H/s clarification
#1
This may just be a matter of semantics, but I could use the information for a research project I'm working on using hashcat. 

The way I understand it, a very simplified view of password cracking can be summed up as follows: 

1. Acquire the hash of the target password
2. Take a candidate "plaintext" password and hash it with the same algorithm used for the target hash
3. Compare the generated hash with the targeted hash
4. Repeat until the generated and targeted hash match

The majority of cracking speed benchmarks (including hashcat's "speed" output) that I have run across are displayed in the unit H/s, which stands for hashes per second. At least to me, this seems to translate to the number of hashes generated per second.

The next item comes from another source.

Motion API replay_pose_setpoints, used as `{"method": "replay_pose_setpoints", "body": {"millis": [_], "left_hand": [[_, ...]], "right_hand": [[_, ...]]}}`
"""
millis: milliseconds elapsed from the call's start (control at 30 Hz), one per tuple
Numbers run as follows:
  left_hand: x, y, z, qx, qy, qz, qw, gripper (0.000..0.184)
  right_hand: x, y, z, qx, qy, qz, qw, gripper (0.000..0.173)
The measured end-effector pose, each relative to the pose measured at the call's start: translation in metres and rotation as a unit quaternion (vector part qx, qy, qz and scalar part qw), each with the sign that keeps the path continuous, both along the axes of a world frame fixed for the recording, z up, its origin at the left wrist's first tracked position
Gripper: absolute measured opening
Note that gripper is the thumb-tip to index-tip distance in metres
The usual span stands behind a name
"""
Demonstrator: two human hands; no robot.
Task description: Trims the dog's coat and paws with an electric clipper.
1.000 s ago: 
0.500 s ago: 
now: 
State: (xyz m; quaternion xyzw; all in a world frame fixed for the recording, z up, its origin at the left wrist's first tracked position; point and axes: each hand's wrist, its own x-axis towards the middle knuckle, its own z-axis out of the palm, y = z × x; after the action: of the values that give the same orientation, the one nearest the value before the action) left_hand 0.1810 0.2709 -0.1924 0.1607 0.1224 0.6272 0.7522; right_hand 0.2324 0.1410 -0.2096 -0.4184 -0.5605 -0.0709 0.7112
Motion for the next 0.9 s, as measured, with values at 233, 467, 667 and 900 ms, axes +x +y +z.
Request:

If this is the case, the time required for comparison (step 3) will technically be unaccounted for if the H/s benchmark is used to back-calculate the time required to crack a password.

Is the comparison step actually ignored, or does H/s incorporate it (i.e. hashes generated and compared per second)? I would assume that the time required for comparison is much smaller than the time required for generating hashes and may not really matter in the end, but it would be nice to know.

I have spent some time searching for this answer, but if I've missed it somewhere, I apologize-just please point me in the right direction x) Any help is appreciated. Thanks!
#2
So far so good, except this:

Quote:At least to me, this seems to translate to the number of hashes generated per second. If this is the case, the time required for comparison (step 3) will technically be unaccounted for if the H/s benchmark is used to back-calculate the time required to crack a password.

I think you let out the most important part: The human. The weak part in cracking password hashes is not the math, it's the user. Typical success rates are 50%-95% of unsalted hash leak dumps and 20%-70% of salted hash leak dumps. There's exceptions (ex: WPA) where it's more efficient to attack they keygen, but that's a corner case. However, do not try to calculate how long it takes to crack a password based on charset and password length or you will end up as many of the useless passwords strength meters.
#3
Ahh-I see. My project is essentially comparing multiple pieces of hardware in terms of pure cracking speeds and not necessarily accuracy (i.e. I've purposely made a password that is present somewhere in my wordlist, so success is guaranteed at some point), and I obviously neglected to consider the human portion of the process. I'll be sure to mention that as well when it comes to real-world success. Regardless, as long as the time spent on comparison is negligible, H/s should be a perfectly suitable benchmark for hardware capabilities.

Thank you for the tip-and for hashcat itself! You and your team have done a fantastic job.